For that reason, the possible application of standard global regulation on virtual money was delayed to July. According to Argentina Central Bank chairman Federico Sturzenegger, the G20 considers this as a subject of particular importance:

“In July we have to offer very concrete, very specific recommendations on not ‘what do we regulate?’ but ‘what is the data we need?’ “

Korea to take the lead.
Of all the countries that participated in the G20 summit, South Korea was the first to announce its individual adherence to the agreement, and without having to wait for the G20 decision, they said that by July they would have developed a regulatory framework for cryptocurrencies to be effective nationwide.

According to the Korean news portal The Financial News, the government has a busy agenda with national and international commitments taking turns to meet its goals by mid-year:

“Meanwhile, the government plans to set up a full-scale virtual currency regulation right after the June 13 local elections. The Ministry of Finance and Economy will hold an international financial conference on virtual currency and blockchains for G20 members on June 14th in Seoul and will hold a second working session on G20 international financial system on the 15th”

To gain a better understanding of the state of crypto marketing regulations, the well-known local newspaper mentioned that the government sent a group of people to conduct direct investigations in several countries around the world, including the United States, Germany, the United Kingdom and Japan. The officials were able to conclude that each country had a different vision and background with regard to cryptocurrency:

“Currently, the US and the UK are taxed with capital gains tax, Japan with miscellaneous income, and Germany with other income. It is because the characteristics of virtual money were different in each country, such as payment means, monetary ability, financial assets, and so on. However, these countries have found that there are few cases where actual tax is imposed, as opposed to taxation based on the principle that there is a tax on income”

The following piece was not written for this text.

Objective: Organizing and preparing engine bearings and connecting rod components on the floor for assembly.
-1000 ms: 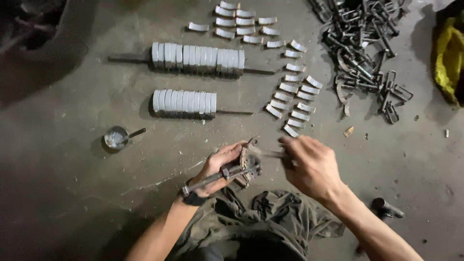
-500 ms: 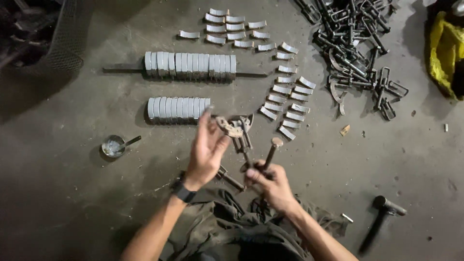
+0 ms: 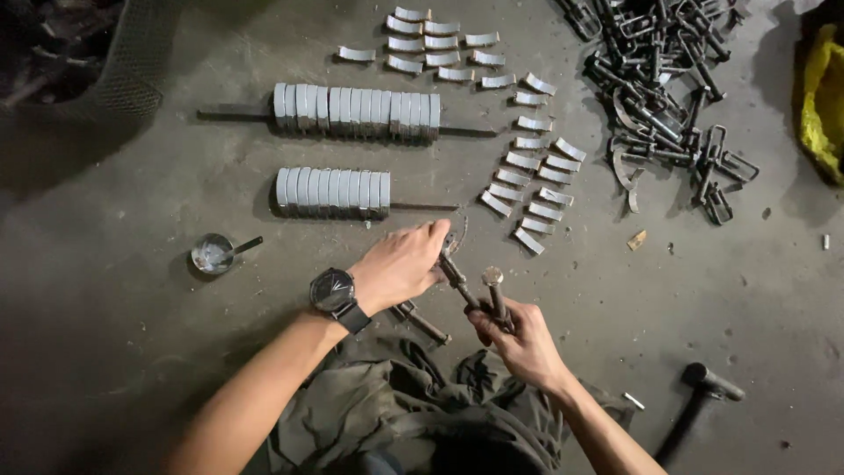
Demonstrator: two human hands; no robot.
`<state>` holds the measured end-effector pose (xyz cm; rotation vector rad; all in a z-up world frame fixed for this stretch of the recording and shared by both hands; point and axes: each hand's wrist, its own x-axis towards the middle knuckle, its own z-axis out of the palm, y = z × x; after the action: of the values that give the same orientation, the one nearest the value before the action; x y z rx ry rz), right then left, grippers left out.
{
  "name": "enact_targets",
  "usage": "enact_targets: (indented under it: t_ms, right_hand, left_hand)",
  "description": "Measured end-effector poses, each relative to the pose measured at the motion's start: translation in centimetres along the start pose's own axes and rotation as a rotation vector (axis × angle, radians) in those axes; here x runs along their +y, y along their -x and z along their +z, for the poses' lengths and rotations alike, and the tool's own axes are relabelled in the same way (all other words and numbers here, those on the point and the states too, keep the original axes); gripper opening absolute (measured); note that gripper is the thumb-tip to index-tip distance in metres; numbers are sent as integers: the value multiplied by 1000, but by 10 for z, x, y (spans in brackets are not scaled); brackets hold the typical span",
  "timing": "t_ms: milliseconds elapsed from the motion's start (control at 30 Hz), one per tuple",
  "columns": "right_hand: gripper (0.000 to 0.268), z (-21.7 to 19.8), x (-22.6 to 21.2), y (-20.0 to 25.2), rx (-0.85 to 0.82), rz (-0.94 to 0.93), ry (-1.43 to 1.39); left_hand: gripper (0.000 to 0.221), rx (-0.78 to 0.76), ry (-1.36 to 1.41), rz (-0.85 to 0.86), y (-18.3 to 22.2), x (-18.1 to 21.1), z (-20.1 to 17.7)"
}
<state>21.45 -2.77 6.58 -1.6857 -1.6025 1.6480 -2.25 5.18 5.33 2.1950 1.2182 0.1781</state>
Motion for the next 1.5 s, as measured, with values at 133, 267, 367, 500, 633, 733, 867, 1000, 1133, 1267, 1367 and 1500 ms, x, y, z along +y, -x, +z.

The South Korean “Crypto-Rollercoaster”
South Korea is considered by many to be the world capital of cryptocurrency. This country is the third most important market in the world. According to studies it is estimated that at least 3 out of 10 workers have invested in cryptos an average amount of 5.6 million Yuan. Not only that, but more than 80% of the investors had made a profit on their investment and only 6.4% had lost money. Such has been the level of adoption that the impact on the economy began to be a matter of concern for the government.

In December 2017, just as Bitcoin was going through a historic bullish run that brought it to $19,000, the government said “it would apply more scrutiny to the exchanges, including moves to curb anonymous trading”, according to BBC News.

In late 2017 and early 2018, Justice Minister Park Sang-ki’s statements began to raise alarm bells in Asian markets -highly influenced by this type of news-. According to Mr. Park. cryptocurrencies were a matter of “great concern” and he announced that studies were underway to ban their use in the country. Such statements, along with a series of raids to major Korean exchanges, created a panic in the market and helped to reverse the bullish trend of the cryptos in general.

Then, at the end of January, such statements were contradicted by South Korea’s finance minister Kim Dong-yeon who said: “There is no intention to ban or suppress cryptocurrency [market],” being the government’s main focus to regulate illegal trading.